= 1992 in LGBTQ rights =

This is a list of notable events in the history of LGBT rights that took place in the year 1992.

==Events==
- The World Health Organization declassifies homosexuality as a mental illness in the latest edition of its list of diseases and health problems, the ICD-10.
- U.S. state of California bans sexual orientation discrimination in the private sector.
- U.S. states of Vermont and New Jersey ban sexual orientation discrimination in the private sector.
- U.S. state of Oregon's Measure 8, approved in a referendum in 1988, is ruled unconstitutional by the Oregon Court of Appeals in the case known as Merrick v. Board of Higher Education, meaning that the 1987 executive order banning public-sector discrimination on the basis of sexual orientation stands.
- The City Council of Phoenix, Arizona, prohibits discrimination based on sexual orientation in the private sector.
- San Mateo County, California, bans employment discrimination based on sexual orientation in the private sector.

===June===
- The Lesbian Avengers, a direct action group, is founded in New York City by activists from the AIDS Coalition to Unleash Power (ACT UP).

===September===
- 24 — The Kentucky Supreme Court issues its holding in Kentucky v. Wasson, invalidating the state's sodomy law as unconstitutional.

=== October ===
- 27 — The Federal Court of Canada orders the Canadian military to stop discriminating against gays.

=== November ===
- 3
  - Denver, Aspen, and Boulder, Colorado pass ordinances to protect the rights of LGB people.
  - By a margin of 54 to 36%, voters in the U.S. state of Colorado approved Amendment 2, which prohibited bans on sexual orientation discrimination by cities in Colorado, such as the ones simultaneously enacted in Denver, Aspen, and Boulder. The amendment would never go into effect as it is soon challenged and struck down in Romer v.

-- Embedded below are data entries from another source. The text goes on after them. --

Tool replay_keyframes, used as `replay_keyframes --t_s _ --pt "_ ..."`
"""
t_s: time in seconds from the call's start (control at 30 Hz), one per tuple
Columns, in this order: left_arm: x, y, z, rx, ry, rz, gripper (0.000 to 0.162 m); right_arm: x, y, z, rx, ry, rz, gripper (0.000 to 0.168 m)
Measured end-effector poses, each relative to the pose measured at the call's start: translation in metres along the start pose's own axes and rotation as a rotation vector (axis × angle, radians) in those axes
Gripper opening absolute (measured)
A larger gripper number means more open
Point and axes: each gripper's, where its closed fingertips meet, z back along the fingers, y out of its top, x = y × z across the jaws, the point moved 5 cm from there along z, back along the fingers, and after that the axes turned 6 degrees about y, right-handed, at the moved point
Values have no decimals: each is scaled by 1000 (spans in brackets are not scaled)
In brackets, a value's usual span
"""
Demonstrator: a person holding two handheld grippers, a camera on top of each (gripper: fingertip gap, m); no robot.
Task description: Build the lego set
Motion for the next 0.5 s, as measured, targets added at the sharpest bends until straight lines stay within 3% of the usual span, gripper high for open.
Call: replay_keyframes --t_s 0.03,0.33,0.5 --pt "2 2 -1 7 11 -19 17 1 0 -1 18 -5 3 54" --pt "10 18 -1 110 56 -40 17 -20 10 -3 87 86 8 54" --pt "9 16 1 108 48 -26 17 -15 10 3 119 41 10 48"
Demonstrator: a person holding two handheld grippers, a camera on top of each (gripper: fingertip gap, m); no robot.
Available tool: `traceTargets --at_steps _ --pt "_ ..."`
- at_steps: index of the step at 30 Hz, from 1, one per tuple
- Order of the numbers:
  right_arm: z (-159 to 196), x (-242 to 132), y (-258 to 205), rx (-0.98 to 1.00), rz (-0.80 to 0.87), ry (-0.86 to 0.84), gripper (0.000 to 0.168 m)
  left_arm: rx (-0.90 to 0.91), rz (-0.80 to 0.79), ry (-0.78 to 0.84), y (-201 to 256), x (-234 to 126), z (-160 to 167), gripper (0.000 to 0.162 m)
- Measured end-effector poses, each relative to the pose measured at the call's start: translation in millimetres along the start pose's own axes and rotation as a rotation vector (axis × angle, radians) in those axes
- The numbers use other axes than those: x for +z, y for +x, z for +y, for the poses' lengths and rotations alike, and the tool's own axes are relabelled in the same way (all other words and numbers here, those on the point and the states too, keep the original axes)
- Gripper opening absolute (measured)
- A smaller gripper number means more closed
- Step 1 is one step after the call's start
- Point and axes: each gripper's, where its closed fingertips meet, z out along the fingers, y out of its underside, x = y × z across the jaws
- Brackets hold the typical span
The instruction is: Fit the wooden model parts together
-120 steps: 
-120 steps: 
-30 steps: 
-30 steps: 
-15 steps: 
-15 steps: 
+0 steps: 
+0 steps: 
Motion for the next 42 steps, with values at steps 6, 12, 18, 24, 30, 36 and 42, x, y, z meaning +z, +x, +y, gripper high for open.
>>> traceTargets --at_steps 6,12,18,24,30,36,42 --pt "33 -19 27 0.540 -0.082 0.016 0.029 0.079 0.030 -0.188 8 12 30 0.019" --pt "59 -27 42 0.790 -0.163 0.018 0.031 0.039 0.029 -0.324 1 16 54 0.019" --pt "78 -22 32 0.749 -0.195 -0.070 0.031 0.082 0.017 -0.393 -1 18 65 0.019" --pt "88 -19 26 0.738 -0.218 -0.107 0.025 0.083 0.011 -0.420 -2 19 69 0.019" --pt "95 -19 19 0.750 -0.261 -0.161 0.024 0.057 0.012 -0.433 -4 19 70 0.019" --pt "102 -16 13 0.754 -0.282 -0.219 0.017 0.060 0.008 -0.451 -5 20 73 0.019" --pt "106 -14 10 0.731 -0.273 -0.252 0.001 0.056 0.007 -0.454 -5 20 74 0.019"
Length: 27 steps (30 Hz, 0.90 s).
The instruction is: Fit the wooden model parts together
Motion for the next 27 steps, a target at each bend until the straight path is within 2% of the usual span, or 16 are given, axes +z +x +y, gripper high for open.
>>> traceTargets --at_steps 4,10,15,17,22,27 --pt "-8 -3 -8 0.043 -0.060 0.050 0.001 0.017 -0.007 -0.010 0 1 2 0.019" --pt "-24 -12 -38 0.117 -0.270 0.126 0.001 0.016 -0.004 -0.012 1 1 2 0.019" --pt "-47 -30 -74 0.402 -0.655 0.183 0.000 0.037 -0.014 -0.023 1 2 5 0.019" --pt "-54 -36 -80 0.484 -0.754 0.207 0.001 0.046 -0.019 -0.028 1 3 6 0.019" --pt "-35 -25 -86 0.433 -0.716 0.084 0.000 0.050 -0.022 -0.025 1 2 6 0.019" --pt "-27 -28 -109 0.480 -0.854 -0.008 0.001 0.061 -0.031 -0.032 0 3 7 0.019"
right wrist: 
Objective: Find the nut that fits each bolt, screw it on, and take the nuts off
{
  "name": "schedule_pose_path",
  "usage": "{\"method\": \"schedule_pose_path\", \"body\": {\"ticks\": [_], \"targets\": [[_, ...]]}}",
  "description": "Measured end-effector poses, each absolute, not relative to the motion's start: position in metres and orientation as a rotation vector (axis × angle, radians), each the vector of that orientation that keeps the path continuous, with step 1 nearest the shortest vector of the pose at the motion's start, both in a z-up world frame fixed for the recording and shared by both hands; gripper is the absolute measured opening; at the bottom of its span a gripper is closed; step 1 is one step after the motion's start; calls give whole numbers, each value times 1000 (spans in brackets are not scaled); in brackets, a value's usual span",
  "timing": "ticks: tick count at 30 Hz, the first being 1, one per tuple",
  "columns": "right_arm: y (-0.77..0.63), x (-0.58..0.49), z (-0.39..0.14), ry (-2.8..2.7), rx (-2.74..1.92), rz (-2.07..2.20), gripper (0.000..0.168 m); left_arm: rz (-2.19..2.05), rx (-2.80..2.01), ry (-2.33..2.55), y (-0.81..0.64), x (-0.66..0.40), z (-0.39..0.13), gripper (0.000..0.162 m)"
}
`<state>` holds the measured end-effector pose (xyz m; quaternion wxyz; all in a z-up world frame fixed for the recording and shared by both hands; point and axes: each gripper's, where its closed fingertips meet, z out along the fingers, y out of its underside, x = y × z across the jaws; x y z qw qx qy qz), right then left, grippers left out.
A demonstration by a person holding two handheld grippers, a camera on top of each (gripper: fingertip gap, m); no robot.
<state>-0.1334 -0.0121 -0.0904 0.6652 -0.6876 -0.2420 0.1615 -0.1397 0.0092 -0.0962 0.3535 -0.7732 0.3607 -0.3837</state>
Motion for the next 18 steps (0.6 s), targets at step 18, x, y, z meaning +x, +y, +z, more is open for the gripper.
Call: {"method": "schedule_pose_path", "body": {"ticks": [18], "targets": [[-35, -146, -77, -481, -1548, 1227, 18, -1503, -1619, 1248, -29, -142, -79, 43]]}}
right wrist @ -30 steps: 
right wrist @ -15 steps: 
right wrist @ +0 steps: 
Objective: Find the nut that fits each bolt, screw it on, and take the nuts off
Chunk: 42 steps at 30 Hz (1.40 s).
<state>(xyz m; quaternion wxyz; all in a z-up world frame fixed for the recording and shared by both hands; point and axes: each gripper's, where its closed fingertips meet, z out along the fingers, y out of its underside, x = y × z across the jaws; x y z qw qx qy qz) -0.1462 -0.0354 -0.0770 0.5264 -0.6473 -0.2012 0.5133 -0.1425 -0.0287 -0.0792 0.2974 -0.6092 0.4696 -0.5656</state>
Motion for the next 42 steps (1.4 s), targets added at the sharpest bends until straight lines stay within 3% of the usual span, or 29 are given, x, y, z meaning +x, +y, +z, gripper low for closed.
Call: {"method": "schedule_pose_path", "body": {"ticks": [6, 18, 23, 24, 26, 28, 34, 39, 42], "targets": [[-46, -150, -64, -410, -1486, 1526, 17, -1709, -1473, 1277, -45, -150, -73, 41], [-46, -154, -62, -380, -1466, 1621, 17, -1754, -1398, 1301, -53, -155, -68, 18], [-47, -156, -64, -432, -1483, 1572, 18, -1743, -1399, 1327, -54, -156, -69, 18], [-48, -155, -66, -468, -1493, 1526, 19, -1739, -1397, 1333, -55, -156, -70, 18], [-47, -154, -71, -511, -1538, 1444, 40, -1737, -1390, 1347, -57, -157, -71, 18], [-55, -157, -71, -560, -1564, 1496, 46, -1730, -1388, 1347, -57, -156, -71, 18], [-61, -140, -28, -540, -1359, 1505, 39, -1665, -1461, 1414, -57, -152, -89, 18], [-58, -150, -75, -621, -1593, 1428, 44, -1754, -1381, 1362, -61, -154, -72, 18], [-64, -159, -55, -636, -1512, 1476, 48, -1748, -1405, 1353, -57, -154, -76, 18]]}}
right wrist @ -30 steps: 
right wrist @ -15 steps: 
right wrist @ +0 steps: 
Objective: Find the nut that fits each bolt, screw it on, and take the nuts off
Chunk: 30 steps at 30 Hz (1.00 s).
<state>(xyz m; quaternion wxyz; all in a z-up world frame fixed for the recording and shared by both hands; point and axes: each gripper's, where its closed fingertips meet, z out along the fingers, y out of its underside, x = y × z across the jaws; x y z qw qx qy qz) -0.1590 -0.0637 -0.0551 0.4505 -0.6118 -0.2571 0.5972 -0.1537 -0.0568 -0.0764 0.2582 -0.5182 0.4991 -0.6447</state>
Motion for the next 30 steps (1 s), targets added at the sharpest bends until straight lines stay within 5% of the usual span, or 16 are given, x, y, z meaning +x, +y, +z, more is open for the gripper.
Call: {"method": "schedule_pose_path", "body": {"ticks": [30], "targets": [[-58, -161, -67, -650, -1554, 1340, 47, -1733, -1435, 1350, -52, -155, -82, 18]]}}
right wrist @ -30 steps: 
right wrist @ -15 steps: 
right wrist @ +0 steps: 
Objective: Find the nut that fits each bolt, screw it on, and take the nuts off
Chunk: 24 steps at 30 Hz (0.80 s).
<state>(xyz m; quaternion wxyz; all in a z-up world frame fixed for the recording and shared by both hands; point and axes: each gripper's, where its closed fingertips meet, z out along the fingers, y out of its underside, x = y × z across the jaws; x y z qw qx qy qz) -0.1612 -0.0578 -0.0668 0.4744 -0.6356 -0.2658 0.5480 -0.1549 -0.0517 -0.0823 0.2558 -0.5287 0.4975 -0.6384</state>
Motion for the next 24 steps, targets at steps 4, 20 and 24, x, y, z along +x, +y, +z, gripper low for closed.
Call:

Evans, in which the Supreme Court of the United States ruled 6 to 3 that the Amendment did not satisfy the Equal Protection Clause of the United States Constitution.
  - Oregon Ballot Measure 9 is defeated in a referendum. The measure denounced homosexuality as "abnormal," "unnatural," and "perverse," would have prohibited sexual orientation discrimination bans in Oregon.
- Voters in Portland, Maine rejected a ballot measure to repeal a local gay rights ordinance by a vote of 57-43%.
- 5 — A clause prohibiting anti-gay verbal abuse in schools is repealed by the Fairfax County, Virginia board of education out of concerns that it promotes homosexuality.
- The Cincinnati City Council passed a city ordinance forbidding housing, employment, and public accommodations discrimination based on race, age, religion, "Appalachian origin," or sexual orientation.